Now I live in New York, and I read (and write) for a living. I'm the staff book critic at Salon.com, and I've written reviews, essays and author profiles for the New York Times Book Review (where I had a column for two years), the Los Angeles Times, the New Yorker and other publications. My book, The Magician's Book: A Skeptic's Adventure in Narnia, is the result my effort to connect my adult reading self with the reader I was as a child. C.S. Lewis' Chronicles of Narnia were my favorites when I was a girl, but as I grew up and learned more about books and the world, my thoughts and feelings about them changed dramatically.
I think I differ from other literary critics in that I'm even more interested in reading -- why we do it and what it means to us -- than I am in writing. I want to understand all of this better, and that's a prime motivation for my own work. I believe reading is an experience that offers rewards that can't be found in anything else, and hope that my work helps other readers discover the depths and breadth of that experience.
The books that affected me most as a child were fiction: the Narnia books, of course, but also fantasy novels by E. Nesbit, Edward Eager, Lloyd Alexander and Susan Cooper, plus many, many more.
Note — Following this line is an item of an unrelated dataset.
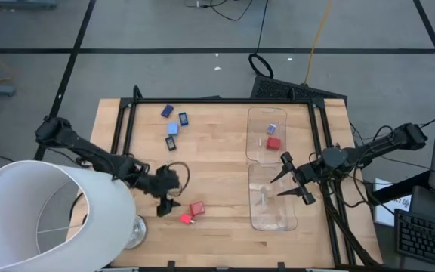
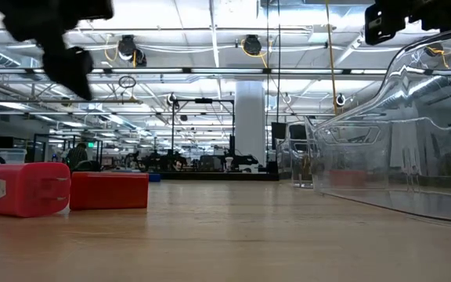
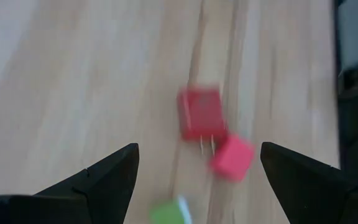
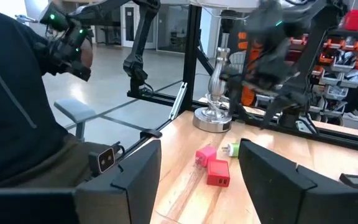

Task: Pick & Place Office items
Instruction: Put the green charger adapter into the top transparent bin

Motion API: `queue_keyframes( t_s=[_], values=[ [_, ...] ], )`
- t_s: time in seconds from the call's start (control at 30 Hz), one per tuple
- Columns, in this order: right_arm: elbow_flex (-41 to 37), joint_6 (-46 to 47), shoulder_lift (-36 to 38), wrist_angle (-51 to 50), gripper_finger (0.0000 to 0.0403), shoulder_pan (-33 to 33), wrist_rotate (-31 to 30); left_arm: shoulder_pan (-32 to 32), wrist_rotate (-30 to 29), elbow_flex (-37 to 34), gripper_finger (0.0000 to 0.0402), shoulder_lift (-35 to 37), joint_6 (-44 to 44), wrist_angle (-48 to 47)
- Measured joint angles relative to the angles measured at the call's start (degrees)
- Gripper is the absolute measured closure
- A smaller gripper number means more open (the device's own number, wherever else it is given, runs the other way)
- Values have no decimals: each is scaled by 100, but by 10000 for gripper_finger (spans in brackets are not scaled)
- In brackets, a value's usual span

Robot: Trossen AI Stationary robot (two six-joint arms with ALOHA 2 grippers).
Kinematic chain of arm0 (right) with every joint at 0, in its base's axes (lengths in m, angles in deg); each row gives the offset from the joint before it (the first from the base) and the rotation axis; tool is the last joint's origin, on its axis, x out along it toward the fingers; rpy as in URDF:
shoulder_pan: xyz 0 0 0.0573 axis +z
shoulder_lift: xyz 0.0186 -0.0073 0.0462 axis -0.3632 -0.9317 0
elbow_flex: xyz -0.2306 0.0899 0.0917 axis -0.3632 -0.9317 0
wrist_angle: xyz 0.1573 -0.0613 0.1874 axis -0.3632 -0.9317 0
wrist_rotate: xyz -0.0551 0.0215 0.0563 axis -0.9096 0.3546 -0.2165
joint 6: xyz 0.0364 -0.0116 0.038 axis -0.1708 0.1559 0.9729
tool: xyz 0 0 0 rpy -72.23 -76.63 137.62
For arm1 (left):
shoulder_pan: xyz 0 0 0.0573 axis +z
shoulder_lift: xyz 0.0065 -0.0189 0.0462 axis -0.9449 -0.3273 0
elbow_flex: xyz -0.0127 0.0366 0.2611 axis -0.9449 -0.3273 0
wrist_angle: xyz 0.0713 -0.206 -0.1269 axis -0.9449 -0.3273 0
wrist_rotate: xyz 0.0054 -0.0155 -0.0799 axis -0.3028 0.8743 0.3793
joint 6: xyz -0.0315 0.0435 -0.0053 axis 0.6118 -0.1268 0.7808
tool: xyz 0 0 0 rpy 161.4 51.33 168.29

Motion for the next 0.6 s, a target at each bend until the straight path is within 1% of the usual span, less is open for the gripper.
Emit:
queue_keyframes(
  t_s=[0.1, 0.2, 0.27, 0.4, 0.6],
  values=[
    [0, -23, -3, 93, 197, -2, -2, -362, -93, 0, 66, -277, 199, -476],
    [0, -44, -20, 166, 197, -2, -2, -627, -228, -4, 66, -680, -45, -958],
    [0, -42, -23, 162, 197, -2, -2, -742, -258, -4, 66, -949, -187, -1038],
    [0, -42, -24, 162, 197, -2, -2, -814, -264, -9, 66, -1444, -422, -997],
    [0, -43, -28, 159, 197, -2, -2, -701, -276, 1, 66, -2014, -648, -951]
  ],
)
I read so much adult fiction in the course of my work that it would be hard to list any definitive favorites, but I always pick up a new Haruki Murakami novel with particular delight.
I also love to read the work of other critics and have learned much from them. Oddly enough, two film critics, Pauline Kael and David Thomson, spring to mind first of all. Kael because her writing is so lively and vernacular -- she proves what many literary critics fail to understand, that you can be smart without being stuffy or pretentious. Thomson showed me how autobiographical material can and sometimes should be included in a critic's work; books and movies change how we think and feel about ourselves, and this is one of the things that makes them powerful. Some literary critics I admire are Edmund Wilson, W.H. Auden and, of course, C.S. Lewis, whose wonderfully generous, erudite and vivid criticism was the most wonderful surprise I encountered while researching The Magician's Book.